By keeping your jacket on inside, you heat up both your core and skin. Your body’s sensors will acclimatise to being warmer. So when you go outside, the quick drop in temperature will hit the sensors in your skin and it will feel colder as your body is used to being warm.
Over the long term, though, having a higher core temperature brought about by wrapping up warm indoors will slow the eventual cooling of your body’s core. Overall, it’s better to keep your coat on indoors and the initial shock should be tolerated in time.
On your head
Do you really lose 80% of your heat from your head?
While keeping your head and ears warm feels good, the idea that you lose the majority of your body heat from your head is simply not true.
The idea was apparently started in the army and through pseudo-scientists who argued that the high levels of blood vessels on the scalp lead to heat leaking out.
In fact, you lose as much heat from your head as most other parts of the body. Heat loss comes from exposed skin and the head represents just 10% of your body’s skin. The reason a hat is used and helps you feel warm is that usually, your head is the only part of your body that is exposed to the wind chill. But having a hat on or not shouldn’t affect your core temperature.
Hands and toes
Why is it important to keep your toes warm?
Ever wondered why the palms of your hands and soles of your feet don’t have hair on them. One of the reasons is that your extremities are used to help regulate your body heat.
When your core is nice and warm, it sends blood to your hands and feet to help regulate the temperature. Without gloves or thick socks, you could lose a lot of this heat. When your core gets cold, it stops sending blood to the extremities, keeping it in the centre to power your vital organs.
This means that gloves and socks stop being as useful, as the cooling comes from within. At this point, the best way to keep your feet and hands warm is often to heat up your core through either physical activity or increasing insulation.
Love the layers
Are more layers better than thicker ones?

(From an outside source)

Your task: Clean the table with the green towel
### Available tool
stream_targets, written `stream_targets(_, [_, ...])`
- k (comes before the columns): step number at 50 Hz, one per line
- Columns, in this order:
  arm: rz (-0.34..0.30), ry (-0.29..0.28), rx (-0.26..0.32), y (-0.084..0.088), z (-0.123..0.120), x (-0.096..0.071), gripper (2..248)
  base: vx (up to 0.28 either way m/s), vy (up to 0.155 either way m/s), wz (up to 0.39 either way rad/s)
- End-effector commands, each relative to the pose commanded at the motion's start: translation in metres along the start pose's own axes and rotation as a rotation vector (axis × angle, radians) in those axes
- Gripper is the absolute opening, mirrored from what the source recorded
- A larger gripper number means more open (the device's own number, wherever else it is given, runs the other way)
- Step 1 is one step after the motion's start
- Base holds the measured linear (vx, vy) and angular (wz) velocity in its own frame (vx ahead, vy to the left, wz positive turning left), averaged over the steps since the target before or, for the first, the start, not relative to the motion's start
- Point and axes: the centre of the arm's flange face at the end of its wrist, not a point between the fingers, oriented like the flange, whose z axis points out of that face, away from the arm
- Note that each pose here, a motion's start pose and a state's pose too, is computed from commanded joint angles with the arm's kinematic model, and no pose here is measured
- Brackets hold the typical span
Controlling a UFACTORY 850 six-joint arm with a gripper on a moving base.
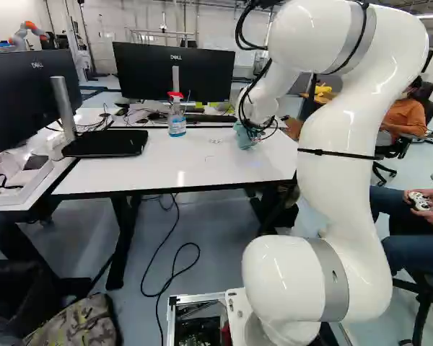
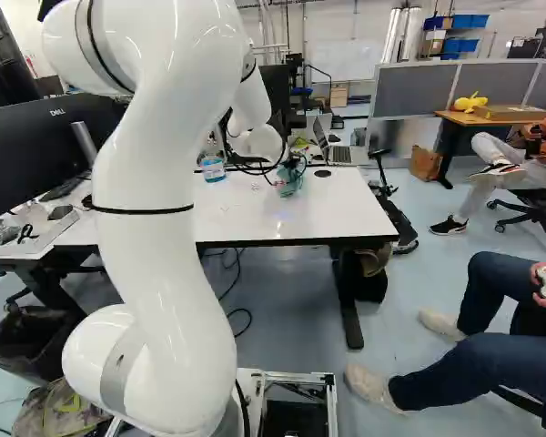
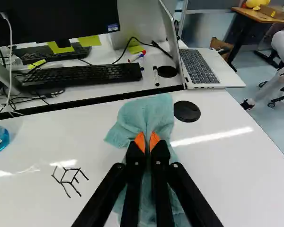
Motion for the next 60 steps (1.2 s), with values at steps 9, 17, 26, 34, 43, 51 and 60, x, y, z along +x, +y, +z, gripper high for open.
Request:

As you’ll have noticed from the above, core temperature plays a big part in staying warm. And one of the best ways to keep it hot is to layer up.
The idea behind layers is that they create what is called ’dead air space’. This trapped air is heated by your body, acting as a blanket to keep you warm. As the air cools down, the heat is lost to the outside world, but is quickly heated again from the body as the air pockets are relatively small.

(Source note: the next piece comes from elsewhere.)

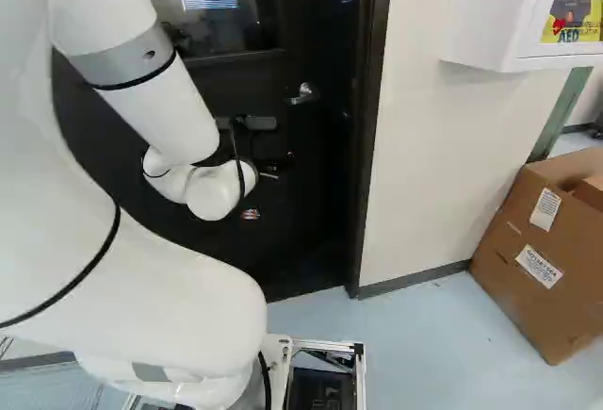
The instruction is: Open the door and move inside
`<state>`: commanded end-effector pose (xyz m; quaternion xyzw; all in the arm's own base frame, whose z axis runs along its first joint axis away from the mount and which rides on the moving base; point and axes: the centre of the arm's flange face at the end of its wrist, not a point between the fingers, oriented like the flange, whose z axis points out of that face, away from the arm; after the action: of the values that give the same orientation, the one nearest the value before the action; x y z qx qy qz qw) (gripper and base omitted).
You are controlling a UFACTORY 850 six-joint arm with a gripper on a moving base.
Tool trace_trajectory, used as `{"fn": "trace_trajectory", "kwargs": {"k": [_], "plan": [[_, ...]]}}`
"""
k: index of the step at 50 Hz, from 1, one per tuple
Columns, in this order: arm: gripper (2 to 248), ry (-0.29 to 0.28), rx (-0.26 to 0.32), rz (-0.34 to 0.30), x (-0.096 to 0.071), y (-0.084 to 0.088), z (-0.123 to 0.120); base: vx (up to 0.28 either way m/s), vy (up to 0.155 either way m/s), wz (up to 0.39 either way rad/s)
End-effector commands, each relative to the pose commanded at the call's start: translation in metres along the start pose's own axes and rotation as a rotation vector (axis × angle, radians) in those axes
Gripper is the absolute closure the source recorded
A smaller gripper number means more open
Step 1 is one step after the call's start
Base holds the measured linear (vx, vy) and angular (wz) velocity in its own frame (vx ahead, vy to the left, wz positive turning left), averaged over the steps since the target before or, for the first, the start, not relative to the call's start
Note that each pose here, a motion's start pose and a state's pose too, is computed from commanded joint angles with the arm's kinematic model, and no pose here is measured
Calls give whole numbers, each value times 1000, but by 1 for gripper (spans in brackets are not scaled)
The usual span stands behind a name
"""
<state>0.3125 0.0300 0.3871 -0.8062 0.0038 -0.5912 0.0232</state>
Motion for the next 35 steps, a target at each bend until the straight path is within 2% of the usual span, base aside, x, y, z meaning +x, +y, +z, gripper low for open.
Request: {"fn": "trace_trajectory", "kwargs": {"k": [18,35], "plan": [[3,0,0,0,0,0,0,62,84,-214],[3,0,0,0,0,0,0,42,105,-29]]}}
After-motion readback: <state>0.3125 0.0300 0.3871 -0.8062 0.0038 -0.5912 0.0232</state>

You might think getting fabrics that don’t allow air to escape is best for layers but it’s actually the opposite. Sealed fabrics also trap water vapour from your body. This cools down over time but cannot escape meaning you’ll have cold water on your skin.
You want breathable fabrics so water vapour can escape. Fabrics like wool wick this water away from your body first, so the cool effect of evaporation is limited and the air behind it can heat up to replace any lost warmth. Also, breathable fabrics allow the warm air to circulate around your body.